We can offload some of the costs associated with testing by using popular open source frameworks or managed services. However, there is little wiggle room to sidestep integration and system testing, or a monitoring and logging solution to reduce the costs associated with, on-call rotation, bug discovery, and fix to deployment time.

As a startup, you are to a large degree optimizing for speed, but one of the absolute worst things you can do is having to tear down your system and start from scratch because it is a poorly architected and un-tested ball of spaghetti. The time spent re-writing the system is time that your competitors, who may have invested correctly in architecture, management, testing and processes, anticipating the long term costs associated with a re-write, are using to catch up or surpass you.
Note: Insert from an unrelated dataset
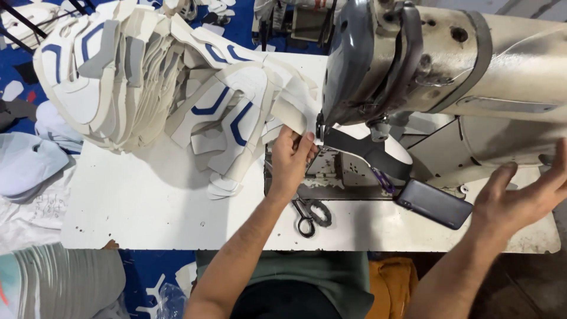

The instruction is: The person aligns white and black shoe components under a sewing machine and stitches them together. They trim excess thread with scissors, then repeat the process with additional white shoe parts featuring blue markings, stacking finished pieces on the table.

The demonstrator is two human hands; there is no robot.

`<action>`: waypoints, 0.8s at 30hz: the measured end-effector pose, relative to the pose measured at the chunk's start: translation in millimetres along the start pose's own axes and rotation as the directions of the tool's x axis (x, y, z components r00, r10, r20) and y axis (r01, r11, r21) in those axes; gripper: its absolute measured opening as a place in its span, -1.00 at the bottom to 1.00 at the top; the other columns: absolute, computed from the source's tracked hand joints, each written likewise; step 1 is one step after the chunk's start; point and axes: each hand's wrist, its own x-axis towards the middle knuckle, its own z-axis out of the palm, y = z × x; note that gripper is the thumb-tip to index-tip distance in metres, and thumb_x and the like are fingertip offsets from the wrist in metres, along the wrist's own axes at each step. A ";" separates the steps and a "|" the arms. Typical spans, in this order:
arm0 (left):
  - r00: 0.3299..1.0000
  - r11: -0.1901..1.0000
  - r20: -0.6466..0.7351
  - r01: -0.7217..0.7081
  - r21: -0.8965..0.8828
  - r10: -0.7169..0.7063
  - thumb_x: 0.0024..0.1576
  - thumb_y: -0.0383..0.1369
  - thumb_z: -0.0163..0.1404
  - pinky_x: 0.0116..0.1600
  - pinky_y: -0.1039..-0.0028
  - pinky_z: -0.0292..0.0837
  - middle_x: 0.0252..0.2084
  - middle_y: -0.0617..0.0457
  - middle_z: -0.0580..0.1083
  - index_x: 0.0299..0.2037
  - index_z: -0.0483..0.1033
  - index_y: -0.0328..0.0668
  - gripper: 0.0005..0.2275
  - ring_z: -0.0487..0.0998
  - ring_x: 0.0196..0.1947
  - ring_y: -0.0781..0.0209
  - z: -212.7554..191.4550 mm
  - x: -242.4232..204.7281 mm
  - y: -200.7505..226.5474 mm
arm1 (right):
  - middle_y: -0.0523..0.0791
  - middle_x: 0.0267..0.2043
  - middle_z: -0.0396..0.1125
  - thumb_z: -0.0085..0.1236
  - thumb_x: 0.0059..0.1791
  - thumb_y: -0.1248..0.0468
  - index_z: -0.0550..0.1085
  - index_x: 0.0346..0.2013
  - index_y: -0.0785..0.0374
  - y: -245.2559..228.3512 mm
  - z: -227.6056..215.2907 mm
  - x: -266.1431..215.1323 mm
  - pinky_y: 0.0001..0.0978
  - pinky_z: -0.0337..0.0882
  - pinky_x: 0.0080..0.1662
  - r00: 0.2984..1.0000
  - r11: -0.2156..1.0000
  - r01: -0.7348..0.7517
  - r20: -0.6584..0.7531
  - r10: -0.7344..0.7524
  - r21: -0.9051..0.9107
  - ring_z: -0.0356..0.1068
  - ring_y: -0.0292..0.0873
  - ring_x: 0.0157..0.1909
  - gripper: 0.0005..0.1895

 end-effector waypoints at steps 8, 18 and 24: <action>0.992 0.973 -0.050 -0.102 0.209 0.115 0.35 -0.44 -0.08 -0.36 0.61 0.40 -0.38 0.13 0.52 -0.02 0.36 -0.36 -0.88 0.49 -0.43 0.47 7.3 -1.4 7.8 | 0.09 0.48 0.09 0.19 0.02 0.65 0.10 0.44 0.33 28.0 41.5 -24.4 0.15 0.16 0.49 0.994 0.992 -0.046 -0.105 0.033 -0.121 -0.02 0.13 0.53 -0.24; 0.998 0.998 0.049 -0.028 0.051 0.026 0.32 -0.43 -0.07 -0.38 0.60 0.33 -0.45 0.12 0.47 0.10 0.37 -0.38 -0.79 0.40 -0.49 0.46 -2.2 -5.1 11.4 | -0.07 0.62 -0.20 -0.06 -0.09 0.67 0.07 0.53 0.21 54.7 41.6 -67.9 -0.08 0.07 0.55 0.989 0.989 -0.148 -0.026 0.149 0.020 -0.34 -0.02 0.73 -0.11; 0.999 0.997 0.028 -0.043 0.066 0.041 0.33 -0.43 -0.06 -0.38 0.61 0.33 -0.45 0.10 0.47 0.01 0.38 -0.38 -0.84 0.41 -0.49 0.46 -0.9 -9.1 1.3 | -0.02 0.59 -0.20 0.01 0.00 0.63 0.06 0.53 0.24 41.9 35.6 -44.3 -0.03 0.18 0.52 0.994 0.995 -0.095 -0.047 0.095 0.000 -0.23 0.07 0.67 -0.18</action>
In a winner take all industry, this is a death blow.

Lots of developers, love starting from scratch; its fun, there is no cruft and it gives a sense of ownership for a key piece of the business. However, you must consider why you are re-writing the system and take care not to repeat the same mistakes that led the company to this unfortunate outcome. Never spend a dime on a technical solution to something that can first be fixed with process.
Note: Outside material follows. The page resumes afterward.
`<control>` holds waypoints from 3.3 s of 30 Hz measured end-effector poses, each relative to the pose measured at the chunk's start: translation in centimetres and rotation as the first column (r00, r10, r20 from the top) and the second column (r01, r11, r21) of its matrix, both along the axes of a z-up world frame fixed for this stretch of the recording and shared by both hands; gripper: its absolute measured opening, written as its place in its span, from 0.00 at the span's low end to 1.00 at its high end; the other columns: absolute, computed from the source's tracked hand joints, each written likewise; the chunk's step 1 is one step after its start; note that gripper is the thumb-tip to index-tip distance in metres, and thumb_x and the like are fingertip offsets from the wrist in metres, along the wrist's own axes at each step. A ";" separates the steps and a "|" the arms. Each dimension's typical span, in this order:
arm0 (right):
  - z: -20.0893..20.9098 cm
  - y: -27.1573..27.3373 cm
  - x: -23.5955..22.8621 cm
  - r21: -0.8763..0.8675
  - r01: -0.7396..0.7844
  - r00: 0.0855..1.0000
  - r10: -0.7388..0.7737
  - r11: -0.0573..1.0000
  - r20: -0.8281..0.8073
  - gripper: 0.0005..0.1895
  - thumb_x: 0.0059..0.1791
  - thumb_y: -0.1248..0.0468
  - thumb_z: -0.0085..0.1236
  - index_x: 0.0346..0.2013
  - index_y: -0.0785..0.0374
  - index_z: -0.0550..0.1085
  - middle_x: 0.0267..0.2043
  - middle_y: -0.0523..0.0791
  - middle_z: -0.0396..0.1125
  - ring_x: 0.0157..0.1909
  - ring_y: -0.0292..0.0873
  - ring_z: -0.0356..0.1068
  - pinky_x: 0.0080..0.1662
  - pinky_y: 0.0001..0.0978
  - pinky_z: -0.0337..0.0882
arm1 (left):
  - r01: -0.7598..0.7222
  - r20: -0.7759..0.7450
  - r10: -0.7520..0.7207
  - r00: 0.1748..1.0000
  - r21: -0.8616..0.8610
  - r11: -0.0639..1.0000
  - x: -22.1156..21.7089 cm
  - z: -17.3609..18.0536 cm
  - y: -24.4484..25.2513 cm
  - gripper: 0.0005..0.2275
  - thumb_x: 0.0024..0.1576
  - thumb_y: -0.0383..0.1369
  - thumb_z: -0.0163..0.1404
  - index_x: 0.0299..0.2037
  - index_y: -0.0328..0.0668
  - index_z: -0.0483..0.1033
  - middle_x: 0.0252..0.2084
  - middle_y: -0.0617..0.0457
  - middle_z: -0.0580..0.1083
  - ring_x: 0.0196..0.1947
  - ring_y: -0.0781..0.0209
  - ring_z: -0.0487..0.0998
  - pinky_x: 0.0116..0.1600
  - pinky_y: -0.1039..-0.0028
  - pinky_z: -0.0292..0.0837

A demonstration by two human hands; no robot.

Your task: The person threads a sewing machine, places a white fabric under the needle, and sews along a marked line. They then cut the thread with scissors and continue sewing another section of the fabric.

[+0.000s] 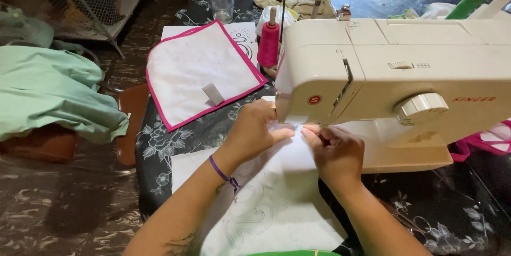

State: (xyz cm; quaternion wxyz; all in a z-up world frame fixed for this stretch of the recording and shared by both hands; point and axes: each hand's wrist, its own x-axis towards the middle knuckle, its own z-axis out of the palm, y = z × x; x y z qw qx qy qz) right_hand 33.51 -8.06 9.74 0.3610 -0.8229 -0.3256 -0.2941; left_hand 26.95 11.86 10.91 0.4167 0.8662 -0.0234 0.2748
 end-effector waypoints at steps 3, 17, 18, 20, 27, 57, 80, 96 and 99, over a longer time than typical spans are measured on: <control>0.9 -0.1 -0.1 0.046 -0.019 0.971 0.029 0.999 -0.236 0.15 0.47 0.55 0.76 0.21 0.57 0.81 0.14 0.46 0.66 0.23 0.54 0.70 0.31 0.40 0.71 | 0.013 0.155 -0.034 0.987 0.133 0.991 0.4 -0.6 -0.2 0.12 0.48 0.39 0.69 0.27 0.38 0.83 0.27 0.46 0.75 0.36 0.41 0.79 0.48 0.55 0.75; 2.2 0.6 -0.5 -0.137 0.043 0.823 -0.113 0.990 -0.557 0.09 0.45 0.51 0.73 0.36 0.49 0.89 0.19 0.46 0.74 0.28 0.54 0.75 0.41 0.41 0.77 | -0.116 0.333 -0.013 0.943 0.363 0.925 1.7 -4.7 0.0 0.15 0.58 0.43 0.60 0.21 0.44 0.82 0.21 0.53 0.71 0.34 0.58 0.76 0.59 0.58 0.68; 1.8 0.5 -0.2 -0.137 0.045 0.822 -0.114 0.990 -0.559 0.09 0.45 0.51 0.73 0.36 0.49 0.89 0.19 0.46 0.74 0.28 0.54 0.75 0.41 0.41 0.77 | -0.113 0.331 -0.015 0.943 0.364 0.925 1.6 -4.5 -0.2 0.15 0.58 0.43 0.60 0.21 0.44 0.82 0.21 0.53 0.71 0.34 0.58 0.76 0.59 0.58 0.68; 1.0 0.3 0.4 -0.175 0.071 0.835 -0.155 0.982 -0.528 0.09 0.45 0.51 0.75 0.37 0.48 0.89 0.19 0.46 0.72 0.30 0.54 0.76 0.42 0.42 0.77 | -0.142 0.250 0.065 0.966 0.303 0.942 1.5 -4.0 -0.6 0.14 0.54 0.40 0.64 0.20 0.42 0.81 0.23 0.52 0.75 0.35 0.58 0.79 0.59 0.56 0.69; -2.7 0.5 1.7 -0.274 0.268 0.948 -0.303 0.924 -0.096 0.21 0.45 0.54 0.69 0.13 0.64 0.76 0.15 0.56 0.66 0.27 0.68 0.71 0.38 0.57 0.71 | -0.229 0.128 0.204 0.971 0.232 0.945 1.4 -3.5 -1.2 0.03 0.52 0.32 0.62 0.29 0.44 0.84 0.27 0.53 0.77 0.42 0.54 0.81 0.59 0.50 0.71; -1.8 1.1 0.9 -0.076 0.133 0.921 -0.095 0.988 0.378 0.25 0.46 0.69 0.72 0.10 0.56 0.67 0.12 0.48 0.60 0.15 0.51 0.64 0.27 0.36 0.69 | -0.180 0.093 0.168 0.981 0.139 0.974 1.8 -2.6 -1.6 0.04 0.49 0.23 0.57 0.30 0.43 0.83 0.28 0.54 0.74 0.41 0.53 0.77 0.58 0.55 0.70; -1.3 2.0 0.6 -0.112 0.235 0.874 -0.160 0.965 0.459 0.22 0.42 0.70 0.68 0.09 0.57 0.66 0.11 0.48 0.56 0.16 0.55 0.66 0.24 0.41 0.67 | -0.165 0.074 0.160 0.984 0.071 0.984 2.9 -3.8 -1.4 0.03 0.52 0.27 0.58 0.35 0.42 0.81 0.30 0.52 0.72 0.38 0.54 0.76 0.60 0.58 0.67; -1.5 1.3 0.5 -0.092 0.152 0.939 -0.115 0.984 0.324 0.18 0.48 0.66 0.71 0.14 0.59 0.74 0.15 0.49 0.65 0.21 0.53 0.72 0.32 0.41 0.76 | -0.185 0.007 0.187 0.982 0.162 0.969 1.7 -1.6 -1.3 0.03 0.56 0.29 0.55 0.36 0.44 0.82 0.31 0.50 0.74 0.39 0.54 0.79 0.55 0.58 0.71; -0.8 0.9 0.1 -0.103 0.115 0.917 -0.066 0.988 0.393 0.17 0.48 0.63 0.72 0.17 0.56 0.76 0.17 0.45 0.66 0.23 0.49 0.73 0.38 0.41 0.77 | -0.208 -0.006 0.215 0.977 0.228 0.951 2.1 -2.5 -0.3 0.04 0.57 0.28 0.56 0.38 0.47 0.84 0.33 0.52 0.76 0.40 0.56 0.79 0.55 0.59 0.73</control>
Having the development team spend some extra time every week on post-mortems, code review, testing and reading through logs, or remote monitoring like Crashlytics and Sentry should not continuously be ignored to rush out a feature, as the costs begin to compound and slow the business down when you should be scaling.
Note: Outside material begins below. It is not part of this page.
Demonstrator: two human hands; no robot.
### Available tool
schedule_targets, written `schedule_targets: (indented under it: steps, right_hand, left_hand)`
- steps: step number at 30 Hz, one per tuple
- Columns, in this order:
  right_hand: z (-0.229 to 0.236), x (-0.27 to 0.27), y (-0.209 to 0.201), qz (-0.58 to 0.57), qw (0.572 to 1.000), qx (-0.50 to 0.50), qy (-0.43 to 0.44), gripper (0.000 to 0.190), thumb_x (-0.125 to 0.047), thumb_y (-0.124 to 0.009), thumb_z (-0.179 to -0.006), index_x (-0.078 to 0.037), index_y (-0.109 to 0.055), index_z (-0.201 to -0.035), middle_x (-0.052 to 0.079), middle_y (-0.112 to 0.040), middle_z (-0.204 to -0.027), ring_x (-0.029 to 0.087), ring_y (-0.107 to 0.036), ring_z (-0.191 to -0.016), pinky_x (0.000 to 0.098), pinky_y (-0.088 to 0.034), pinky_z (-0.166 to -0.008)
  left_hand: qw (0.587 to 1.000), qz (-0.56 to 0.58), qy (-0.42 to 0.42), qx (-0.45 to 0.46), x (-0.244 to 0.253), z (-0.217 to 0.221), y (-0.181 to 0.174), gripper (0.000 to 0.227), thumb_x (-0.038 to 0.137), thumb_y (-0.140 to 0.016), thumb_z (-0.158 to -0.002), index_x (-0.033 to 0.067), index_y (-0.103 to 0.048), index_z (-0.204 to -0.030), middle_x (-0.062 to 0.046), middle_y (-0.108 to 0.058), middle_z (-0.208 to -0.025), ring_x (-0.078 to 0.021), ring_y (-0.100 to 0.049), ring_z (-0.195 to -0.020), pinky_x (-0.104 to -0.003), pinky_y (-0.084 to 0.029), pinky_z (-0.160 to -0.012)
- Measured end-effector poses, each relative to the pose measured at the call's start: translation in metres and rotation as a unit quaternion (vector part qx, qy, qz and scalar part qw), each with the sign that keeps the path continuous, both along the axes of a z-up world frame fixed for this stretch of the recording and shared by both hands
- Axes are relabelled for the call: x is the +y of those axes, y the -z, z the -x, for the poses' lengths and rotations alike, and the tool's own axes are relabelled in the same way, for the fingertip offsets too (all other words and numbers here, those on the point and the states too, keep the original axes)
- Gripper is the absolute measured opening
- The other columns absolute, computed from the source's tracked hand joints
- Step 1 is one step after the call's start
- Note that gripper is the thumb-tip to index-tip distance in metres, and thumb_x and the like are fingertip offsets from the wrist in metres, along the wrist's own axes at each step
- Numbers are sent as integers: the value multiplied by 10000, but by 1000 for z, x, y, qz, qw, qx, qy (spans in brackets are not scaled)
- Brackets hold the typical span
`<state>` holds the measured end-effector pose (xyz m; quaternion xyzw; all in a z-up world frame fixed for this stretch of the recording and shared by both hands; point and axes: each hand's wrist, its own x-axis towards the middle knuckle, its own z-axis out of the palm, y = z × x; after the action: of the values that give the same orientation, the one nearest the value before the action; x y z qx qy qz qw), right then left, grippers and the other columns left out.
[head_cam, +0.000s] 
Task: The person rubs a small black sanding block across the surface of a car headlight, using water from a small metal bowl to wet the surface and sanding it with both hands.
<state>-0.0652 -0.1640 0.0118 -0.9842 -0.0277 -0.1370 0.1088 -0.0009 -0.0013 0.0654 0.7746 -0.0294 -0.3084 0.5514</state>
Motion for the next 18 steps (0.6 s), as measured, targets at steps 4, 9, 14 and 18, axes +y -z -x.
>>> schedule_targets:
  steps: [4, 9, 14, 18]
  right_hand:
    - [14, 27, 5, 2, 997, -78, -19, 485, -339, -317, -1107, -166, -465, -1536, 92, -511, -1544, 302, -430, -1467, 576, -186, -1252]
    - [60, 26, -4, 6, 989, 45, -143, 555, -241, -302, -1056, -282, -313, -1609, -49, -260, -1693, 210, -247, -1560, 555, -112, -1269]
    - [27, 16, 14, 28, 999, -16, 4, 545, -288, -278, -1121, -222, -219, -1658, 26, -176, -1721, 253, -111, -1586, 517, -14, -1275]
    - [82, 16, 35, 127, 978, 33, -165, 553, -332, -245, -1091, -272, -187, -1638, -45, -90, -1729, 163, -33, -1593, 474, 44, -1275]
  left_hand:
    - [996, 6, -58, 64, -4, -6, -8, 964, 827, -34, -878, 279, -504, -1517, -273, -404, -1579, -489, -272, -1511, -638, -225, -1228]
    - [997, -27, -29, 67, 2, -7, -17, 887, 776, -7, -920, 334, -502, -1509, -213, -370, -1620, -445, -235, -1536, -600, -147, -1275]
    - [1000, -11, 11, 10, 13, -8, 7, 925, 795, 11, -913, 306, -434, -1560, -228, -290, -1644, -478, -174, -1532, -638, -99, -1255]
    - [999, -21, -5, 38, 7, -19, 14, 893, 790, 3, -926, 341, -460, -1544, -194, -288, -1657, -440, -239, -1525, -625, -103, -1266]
Of course, there is always the counter argument, that you can to some degree, safely ignore these problems as Facebook and LinkedIn did for many years as they scaled. It wasn’t until Facebook safely achieved exit velocity that it changed from a culture of “move fast and break things” to “move slow with stable infrastructure”. LinkedIn, shortly before going public, halted all development for two months to migrate to continuous integration and build all the supporting infrastructure and tests that were required.

Poor processes, management and bug volume begins to pile up until it becomes a massive cognitive and department crippling problem that grinds feature work to a halt. With continuous integration tooling and infrastructure being provided by managed services for prices far below their value, there is little excuse not to consider adopting them early in development so that a startup can focus on the feedback cycle of product development instead of a maintenance backlog.

TL;DR

To summarize:

Re-implementing well traversed engineering problems in-house, instead of using IaaS, SaaS or PaaS vendors can often push back development on services that make your startup unique in the space and should thus be taken into account when making decisions.
Optimize development for quick validation and reach for simple architectural solutions and commoditized frameworks and vendors whenever possible. Your customers likely don’t care how your backend works, nor do you know exactly what your customers want when you first begin implementing your tech stack.
Human capital and employee retention is extremely expensive. Spending money and time on development processes that improve moral and reduce burnout can be much cheaper in the long run.
Value-based pricing means you can often use external vendors to provide a service more cheaply than in-house.
Using external vendors and popular frameworks allows you to offload some support, maintenance, testing and architecture overhead so that can focus on product development and sales.
Strong management, we’ll articulated direction and reasonable development processes pay for themselves in the long run.
In the short run, you can ignore some of the long-term costs associated with development that will slow down delivery, but as tech debt begins to compound, the more difficult it will be to migrate away and fix, potentially costing you market leadership or positioning.